I'm with Jax and Bundy, pull ups are a must for a wide, meaty back.


----------



## SwooseGoose (Mar 29, 2014)

I'd have to agree pull ups are the best way to achieve a defined back.


----------



## ProteinFarts (Mar 29, 2014)

90% of the time definition and mass are pretty much the same. Less fat builds definition primarily. I would say deadlifts will grow a thick back faster than anything else.


----------



## Assassin32 (Mar 29, 2014)

ProteinFarts said:


> 90% of the time definition and mass are pretty much the same. Less fat builds definition primarily. I would say deadlifts will grow a thick back faster than anything else.



I'm assuming deadlifts are a given. Pull ups are often overlooked.


----------



## jennerrator (Mar 29, 2014)

Assassin32 said:


> I'm assuming deadlifts are a given. Pull ups are often overlooked.



Oh yea, lol deads are the shit

Sent from my VS840 4G using Tapatalk 2


----------



## PillarofBalance (Mar 29, 2014)

Seek is the one to mention it first. You get definition through diet. You can have better definition at slightly higher bf levels if you have enough mass but that's not typical for a female. Just focus on over all development and leaning out.


----------



## jennerrator (Mar 29, 2014)

PillarofBalance said:


> Seek is the one to mention it first. You get definition through diet. You can have better definition at slightly higher bf levels if you have enough mass but that's not typical for a female. Just focus on over all development and leaning out.



Diet is key, but training heavy back is equally important.  I have gained really good mass from it alone. Yes, as usual genetics play a huge roll as no amount of training and dieting will get you good back mass without it.

Sent from my VS840 4G using Tapatalk 2


----------



## lightwt44 (Mar 29, 2014)

Thanks guys good info


----------



## stonetag (Mar 30, 2014)

Pull-ups for sure, it's also nice to have the overhead setup with a bunch of different angle grips.


----------



## jennerrator (Mar 30, 2014)

stonetag said:


> Pull-ups for sure, it's also nice to have the overhead setup with a bunch of different angle grips.

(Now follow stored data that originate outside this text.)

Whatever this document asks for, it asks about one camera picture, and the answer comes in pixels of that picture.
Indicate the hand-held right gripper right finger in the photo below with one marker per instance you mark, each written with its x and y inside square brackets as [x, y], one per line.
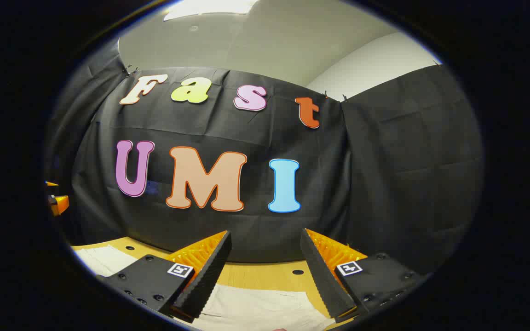
[322, 276]

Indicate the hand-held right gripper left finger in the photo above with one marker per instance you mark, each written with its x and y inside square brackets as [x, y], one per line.
[210, 276]

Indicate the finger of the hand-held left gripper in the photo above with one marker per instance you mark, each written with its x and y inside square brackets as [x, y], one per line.
[51, 184]
[60, 204]

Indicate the white jeans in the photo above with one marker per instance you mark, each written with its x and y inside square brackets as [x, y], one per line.
[265, 308]

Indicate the black backdrop cloth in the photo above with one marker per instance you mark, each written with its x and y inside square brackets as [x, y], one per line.
[384, 161]

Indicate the ceiling light panel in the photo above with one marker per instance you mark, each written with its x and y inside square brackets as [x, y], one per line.
[210, 8]

my gym has that and its awesome


----------



## ECKSRATED (Mar 30, 2014)

Old school tbar with the v handle and a barbell always made my back grow the best. Heavy as ****. No perfect Form reps wanted in this exercise. Stack 7 to 8 plates on that ****er and grind them out any way possible. Maybe a little lighter for a female though. Lol. And deads.


----------



## lightwt44 (Mar 30, 2014)

Your funny Ecksrated  I'm a littel female i can lift but ur right not that heavy imagine I'm only 5'00 ft tall 130 pounds but to get it wrong i can stack for a littel women. some of the females that are  at gym cant lift some of what  i can or maybe they can just LAZY or scared lol


----------